Online can boost brand health

Keiron Matthews, marketing director at the Internet Advertising Bureau, discusses how the body’s Engage conference this week uncovered new ways that online can help to keep brands feeling fresh, fit and healthy.

Keiron Matthews
Keiron Matthews

If the recession has taught us anything, it’s that brands have to rely on the survival of the fittest philosophy. At the Internet Advertising Bureau we’re trying to make that a reality and that’s why we’ve really focused on brand health and keeping fit at our fifth annual Engage conference that was held in London this week.

The internet has become arguably the strongest means of communication in the last year and while is it easy to complain about brands doing a better job than you online, the truth is that internet advertising is fundamental to keeping a brand healthy.

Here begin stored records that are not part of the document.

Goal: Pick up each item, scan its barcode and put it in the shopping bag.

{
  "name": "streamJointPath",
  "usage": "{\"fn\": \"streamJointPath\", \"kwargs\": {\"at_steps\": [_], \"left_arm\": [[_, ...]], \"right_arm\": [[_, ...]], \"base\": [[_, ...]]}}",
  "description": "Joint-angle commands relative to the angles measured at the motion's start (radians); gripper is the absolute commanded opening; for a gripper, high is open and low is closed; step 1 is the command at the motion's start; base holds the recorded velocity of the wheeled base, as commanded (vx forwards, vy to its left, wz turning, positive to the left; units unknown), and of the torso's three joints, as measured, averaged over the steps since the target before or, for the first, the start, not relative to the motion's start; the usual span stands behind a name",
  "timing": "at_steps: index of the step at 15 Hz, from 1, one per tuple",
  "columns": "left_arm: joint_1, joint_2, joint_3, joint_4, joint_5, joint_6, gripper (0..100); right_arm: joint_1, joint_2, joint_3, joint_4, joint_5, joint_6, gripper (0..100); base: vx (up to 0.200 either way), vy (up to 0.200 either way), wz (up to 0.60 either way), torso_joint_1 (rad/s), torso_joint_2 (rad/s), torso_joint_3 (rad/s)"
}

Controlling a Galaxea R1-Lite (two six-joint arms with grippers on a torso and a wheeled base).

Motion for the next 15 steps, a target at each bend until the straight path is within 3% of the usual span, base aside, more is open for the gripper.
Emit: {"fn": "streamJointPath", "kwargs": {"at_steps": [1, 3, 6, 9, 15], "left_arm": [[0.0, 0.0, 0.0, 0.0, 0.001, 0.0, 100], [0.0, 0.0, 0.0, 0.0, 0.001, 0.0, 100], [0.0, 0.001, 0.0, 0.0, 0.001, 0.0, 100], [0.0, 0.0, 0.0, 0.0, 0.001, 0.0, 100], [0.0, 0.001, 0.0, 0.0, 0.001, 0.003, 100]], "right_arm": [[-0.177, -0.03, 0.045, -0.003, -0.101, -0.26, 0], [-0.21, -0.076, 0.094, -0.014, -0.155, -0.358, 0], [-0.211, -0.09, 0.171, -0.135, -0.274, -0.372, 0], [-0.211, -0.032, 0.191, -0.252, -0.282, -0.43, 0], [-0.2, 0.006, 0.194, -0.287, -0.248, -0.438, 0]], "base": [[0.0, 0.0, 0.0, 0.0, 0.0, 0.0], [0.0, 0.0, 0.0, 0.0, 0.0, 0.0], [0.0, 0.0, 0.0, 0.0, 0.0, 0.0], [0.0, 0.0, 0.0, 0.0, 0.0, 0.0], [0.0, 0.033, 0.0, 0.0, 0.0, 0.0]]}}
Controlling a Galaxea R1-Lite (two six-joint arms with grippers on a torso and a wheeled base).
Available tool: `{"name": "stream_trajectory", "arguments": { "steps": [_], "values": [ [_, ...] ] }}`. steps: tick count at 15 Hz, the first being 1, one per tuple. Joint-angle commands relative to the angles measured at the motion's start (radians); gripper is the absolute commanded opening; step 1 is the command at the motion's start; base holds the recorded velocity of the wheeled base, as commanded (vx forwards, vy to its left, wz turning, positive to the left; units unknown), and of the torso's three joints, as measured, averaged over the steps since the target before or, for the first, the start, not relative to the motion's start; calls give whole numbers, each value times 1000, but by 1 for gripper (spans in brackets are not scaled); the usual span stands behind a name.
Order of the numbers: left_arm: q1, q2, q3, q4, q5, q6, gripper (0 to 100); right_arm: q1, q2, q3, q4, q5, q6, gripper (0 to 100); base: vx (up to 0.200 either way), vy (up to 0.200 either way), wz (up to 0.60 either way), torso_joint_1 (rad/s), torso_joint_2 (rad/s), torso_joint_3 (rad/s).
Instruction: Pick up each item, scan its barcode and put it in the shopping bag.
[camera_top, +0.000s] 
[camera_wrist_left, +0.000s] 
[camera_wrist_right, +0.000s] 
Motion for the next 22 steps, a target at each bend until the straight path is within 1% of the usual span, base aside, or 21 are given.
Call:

Consumers are online in their masses. They are using it for all different types of purposes and on all sorts of devices. Some companies are still suggesting that they can’t do digital, or don’t know how to measure digital. I challenge them – why not actually get off your arse and do something about it? Be inspired by some of the fittest brands who have got into the habit of being lean, nimble and strong.

Of course, there is no panacea. You can’t simply say do this and aim to see a mass of lost consumers coming back to the brand, but rather it’s about showing your brand as one that meets customer expectations and gives them a reason to want to associate with them. It’s important that this is a two-way relationship, one that gives the consumer a feeling that they have a stake in the brand and should want to get involved in decisions as soon as possible, whilst also being a loyal customer.

Marketers and agencies often face arguments over who has their head stuck in the clouds, or even who has a single-minded approach. But with signs of an economic recovery on the way, and a more blatant digital revolution coming up, brands have to get back in shape and quick. Complacency has been around too long and it needs addressing.

This can’t be based on random guesses or second-guessing what the consumer might want. It’s about taking the time to find out what the customer likes, where they are likely to spend, how to engage with them – basically identifying common talking points that create a culture of embedded loyalty.

It’s all about taking that knowledge and applying it into an integrated mix, recognising that consumers use different media at different times and adapting messaging to fit across platforms at a time when they are likely to sit-up and pay attention.

The IAB is continuing to try to help expand awareness of capabilities of internet marketing as much as possible, and will continue to educate both marketers and consumers on the ways that technology can enable great things to help keep brands healthy.

Moving forward, it will all be about proving efficiency of online and brand advocacy. We reached a pivotal point this year where online advertising now accounts for 23.5% of all ad spend compared to TV’s 21.9%. It shows just how mature the industry is rapidly becoming and how much of an asset the online engagement can offer,

These ad spend figures show just how our media is being used comprehensively by advertisers and is opening doors.

We are seeing encouraging demonstrations of faith in online from some of the largest corporations and advertisers, as the medium continues to grow, and efforts to mature the capabilities and return on investment become ever more fascinating.

If you are an uncertain advertiser reading this and thinking should I give it a try? then my answer is sure, what have you got to lose. The pure engagement power alone is enough to really increase your brand health and be sure to make you stand out from an ever-crowded marketplace.